Bazen ne kadar başarılı olursanız olun, hatta Türkiye birincisi de olsanız, eğer kadro yoksa, atanmanız mümkün olmuyor!.. “KPSS’ye girenlerin çektiği çile bu kadarla kalsa, hadi katlanılabilir” diyenler çıkabilir ama sınav sonuçları iki yıl geçerli olacak diye daha iyi sıralaması olanların değil de çok geride olanların atanması anlaşılır gibi değil!..

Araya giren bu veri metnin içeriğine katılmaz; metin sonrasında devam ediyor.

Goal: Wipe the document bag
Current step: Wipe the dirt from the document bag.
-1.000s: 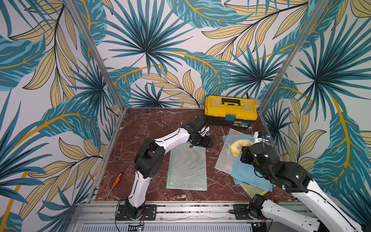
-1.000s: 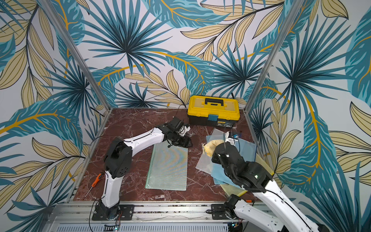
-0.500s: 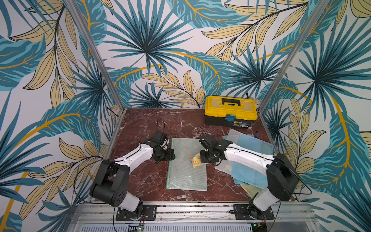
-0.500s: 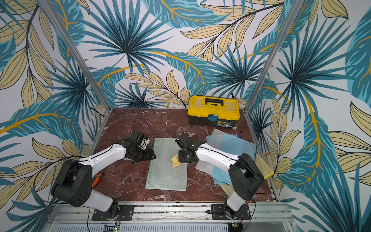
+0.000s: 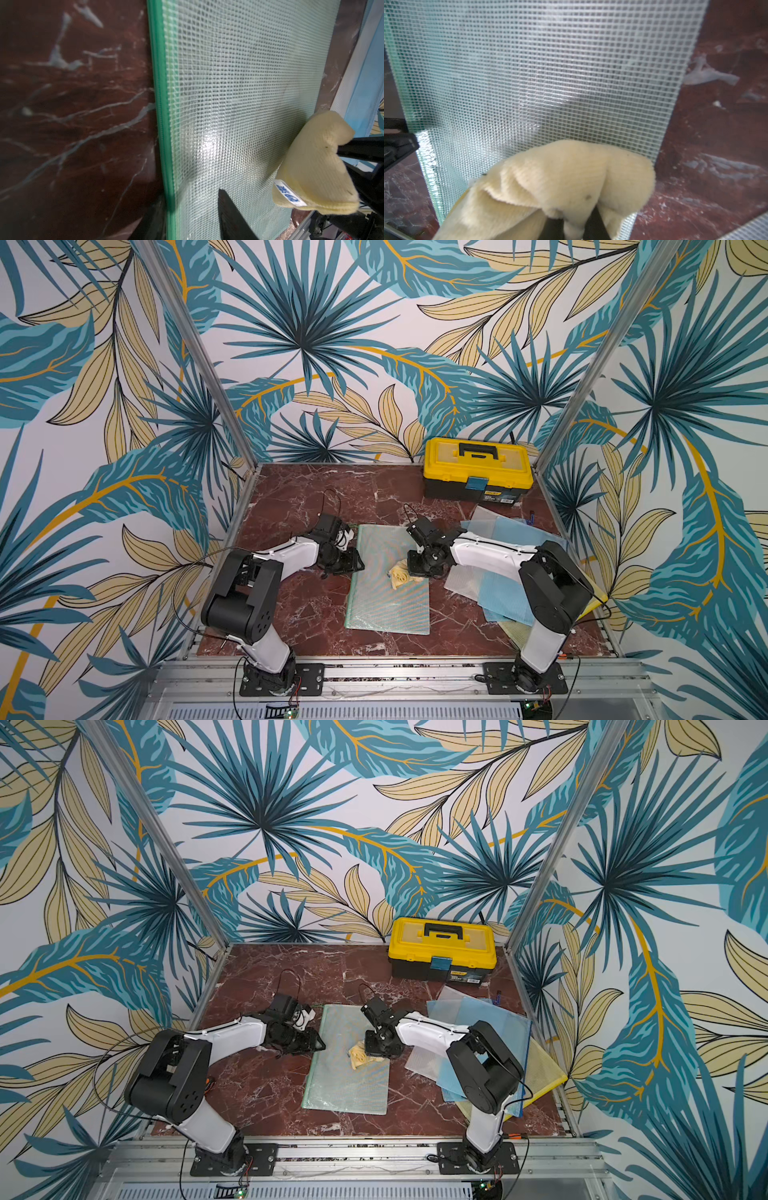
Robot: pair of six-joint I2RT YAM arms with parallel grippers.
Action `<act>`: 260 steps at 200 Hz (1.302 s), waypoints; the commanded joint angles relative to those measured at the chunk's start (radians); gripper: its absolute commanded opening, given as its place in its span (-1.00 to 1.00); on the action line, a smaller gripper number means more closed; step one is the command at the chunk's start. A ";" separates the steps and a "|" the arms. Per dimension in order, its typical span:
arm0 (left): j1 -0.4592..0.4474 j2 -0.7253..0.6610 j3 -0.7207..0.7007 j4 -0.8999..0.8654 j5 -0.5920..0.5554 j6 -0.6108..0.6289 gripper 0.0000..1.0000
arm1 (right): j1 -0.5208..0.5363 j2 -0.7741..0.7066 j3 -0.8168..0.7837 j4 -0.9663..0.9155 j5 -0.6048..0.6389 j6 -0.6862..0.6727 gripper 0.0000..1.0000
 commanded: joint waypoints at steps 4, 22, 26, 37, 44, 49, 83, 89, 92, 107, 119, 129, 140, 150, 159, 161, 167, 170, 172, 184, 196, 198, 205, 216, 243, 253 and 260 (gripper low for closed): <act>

2019 KPSS’lilere yapılan haksızlık tüm ilgili kurumların sırtında kambur gibi duruyor. MEB, YÖK ve ÖSYM bu vicdani sorumluluktan bir an önce kurtulmalı!..

Peki ya alan sınavına ne demeli?

Genel kültür ve eğitim bilimleri elbette önemli ama alanında yetkinlik de bir o kadar önemli!

Oranlar kesinlikle yeniden gözden geçirilmelidir!..

Mülakatın ise mantıklı bir açıklaması yok gibi!

Olmasın mı? Elbette olabilir ama liyakate, yetkinliğe, sunuma ve en önemlisi de mesleki sevdaya bakılmalı!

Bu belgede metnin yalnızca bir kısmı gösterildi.